Le jour tomba et le Khansamah vint m’apporter à manger. Il ne se risqua pas à prétendre que ce qu’il m’offrait était khana (de la nourriture humaine); il appela cela ratub, et ratub signifie entre autres choses «pâtée pour les chiens».
Il n’avait nullement l’intention de m’insulter en choisissant ce terme; il avait oublié l’autre mot, je suppose.
Pendant qu’il découpait les corps de divers animaux, je m’installai, non sans avoir exploré le bungalow.
Il y avait trois chambres, sans compter la mienne, qui consistait en un chenil angulaire, et chacune de ces chambres donnait dans l’autre par des portes d’un blanc enfumé, qu’assujettissaient de longues barres de fer.
Le bungalow était très solide, mais les murs de séparation des chambres étaient si légers qu’on les eut crus bâtis de bois pourris.
Quand on marchait, qu’on remuait une malle, le bruit se répercutait en écho de ma chambre aux trois autres et les murs les plus éloignés renvoyaient, en une vibration tremblante, le son des pas.

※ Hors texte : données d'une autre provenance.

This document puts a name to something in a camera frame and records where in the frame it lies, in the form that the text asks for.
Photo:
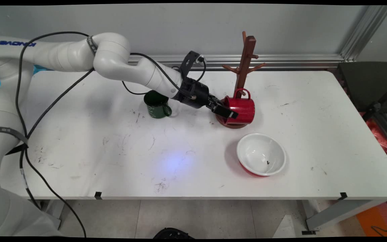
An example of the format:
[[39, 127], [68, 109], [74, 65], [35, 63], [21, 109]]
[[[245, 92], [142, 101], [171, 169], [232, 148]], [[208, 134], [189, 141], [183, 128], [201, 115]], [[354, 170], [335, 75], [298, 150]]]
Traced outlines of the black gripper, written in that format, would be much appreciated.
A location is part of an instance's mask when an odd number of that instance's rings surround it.
[[194, 83], [194, 81], [192, 78], [186, 78], [180, 87], [183, 92], [178, 91], [173, 100], [195, 109], [206, 106], [213, 113], [225, 119], [238, 117], [238, 113], [226, 107], [223, 101], [214, 95], [209, 95], [209, 88], [206, 85], [200, 82]]

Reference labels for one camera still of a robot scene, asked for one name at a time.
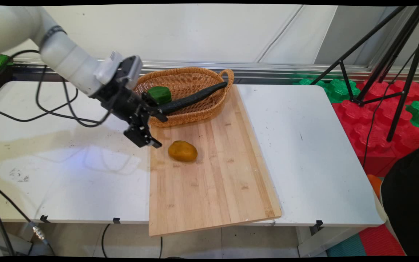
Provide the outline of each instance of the potato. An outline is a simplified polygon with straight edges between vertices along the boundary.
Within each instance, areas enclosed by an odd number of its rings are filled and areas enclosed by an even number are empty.
[[[192,144],[180,140],[172,143],[168,148],[168,154],[173,159],[183,162],[194,161],[198,156],[198,152]]]

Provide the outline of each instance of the basket handle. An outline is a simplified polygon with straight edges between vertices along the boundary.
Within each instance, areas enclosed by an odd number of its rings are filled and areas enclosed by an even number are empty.
[[[224,69],[223,71],[221,71],[221,73],[218,73],[218,76],[222,77],[224,74],[227,75],[228,80],[229,80],[226,86],[226,92],[227,92],[229,91],[229,89],[231,89],[231,86],[234,83],[234,72],[230,69]]]

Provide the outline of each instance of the wooden cutting board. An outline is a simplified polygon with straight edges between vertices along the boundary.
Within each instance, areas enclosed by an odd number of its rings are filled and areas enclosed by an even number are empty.
[[[151,237],[279,218],[281,208],[237,86],[223,110],[205,120],[151,128],[163,146],[151,149]],[[194,145],[198,157],[168,156],[176,140]]]

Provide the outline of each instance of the tripod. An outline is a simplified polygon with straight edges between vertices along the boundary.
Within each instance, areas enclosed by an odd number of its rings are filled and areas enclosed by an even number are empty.
[[[368,40],[371,36],[373,36],[374,33],[379,31],[379,29],[381,29],[392,18],[394,18],[398,13],[400,13],[404,8],[406,8],[406,7],[405,6],[397,7],[392,13],[389,14],[389,16],[387,16],[378,25],[376,25],[375,28],[373,28],[368,34],[366,34],[362,39],[360,39],[352,48],[350,48],[338,60],[336,60],[336,62],[334,62],[331,66],[329,66],[329,68],[327,68],[326,71],[324,71],[320,76],[318,76],[313,82],[310,83],[310,85],[315,85],[319,80],[324,78],[329,72],[331,72],[331,70],[333,70],[334,68],[336,68],[337,65],[339,65],[341,70],[342,70],[342,74],[344,76],[344,81],[346,82],[346,86],[347,86],[347,90],[348,90],[351,102],[357,103],[359,106],[363,106],[367,103],[373,103],[373,102],[377,102],[377,101],[382,101],[382,100],[387,99],[387,98],[393,98],[393,97],[396,97],[396,96],[400,96],[399,104],[397,105],[397,109],[395,111],[395,115],[394,115],[394,118],[392,119],[392,124],[391,124],[391,127],[389,129],[389,133],[387,135],[387,141],[388,142],[392,141],[392,138],[394,136],[394,132],[395,132],[395,129],[397,127],[397,123],[399,121],[400,114],[402,113],[402,110],[404,108],[404,103],[405,103],[405,100],[407,98],[407,95],[408,95],[408,92],[409,92],[409,89],[410,89],[410,85],[413,81],[413,77],[415,75],[416,68],[417,68],[418,63],[419,63],[419,43],[418,43],[418,47],[416,48],[416,50],[412,54],[412,56],[414,55],[414,59],[413,59],[412,64],[410,66],[404,88],[401,92],[397,92],[395,94],[390,94],[390,95],[387,95],[387,96],[386,96],[386,93],[384,93],[384,96],[382,96],[380,98],[376,98],[376,99],[371,99],[371,100],[368,100],[368,101],[363,101],[363,98],[366,95],[366,93],[369,91],[369,89],[371,88],[373,83],[376,81],[376,79],[379,78],[379,80],[378,80],[379,83],[382,83],[382,81],[384,81],[385,76],[387,75],[387,73],[391,69],[392,65],[394,64],[394,61],[399,56],[399,53],[401,52],[402,48],[406,44],[410,35],[412,35],[416,25],[419,22],[419,5],[416,7],[416,9],[412,13],[412,15],[410,16],[408,21],[405,23],[402,30],[399,32],[399,34],[397,35],[394,42],[391,44],[389,49],[386,51],[386,53],[383,56],[383,58],[381,59],[381,61],[376,65],[376,68],[374,69],[373,73],[371,73],[371,76],[369,77],[366,85],[363,87],[362,91],[360,92],[360,94],[356,98],[354,98],[354,95],[352,94],[352,90],[351,90],[351,87],[350,87],[350,84],[349,84],[349,79],[348,79],[346,68],[344,66],[343,61],[351,53],[353,53],[358,47],[360,47],[364,42],[366,42],[366,40]]]

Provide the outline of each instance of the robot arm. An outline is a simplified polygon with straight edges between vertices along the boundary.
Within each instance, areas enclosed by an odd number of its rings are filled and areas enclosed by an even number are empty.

Cela me décida à fermer ma porte.
Il n’y avait pas de lampes, rien que des bougies sous de longs abat-jour en verre. Une veilleuse à huile était suspendue dans la salle de bains. Avec son aspect d’irrémédiable misère, ce bungalow était le plus répugnant de tous ceux où il m’était arrivé de m’arrêter.
Il n’y avait pas de foyer et les fenêtres refusaient de s’ouvrir. Un brasero de charbon de bois eut donc été inutilisable. La pluie et le vent éclaboussaient, gazouillaient, gémissaient autour de la maison.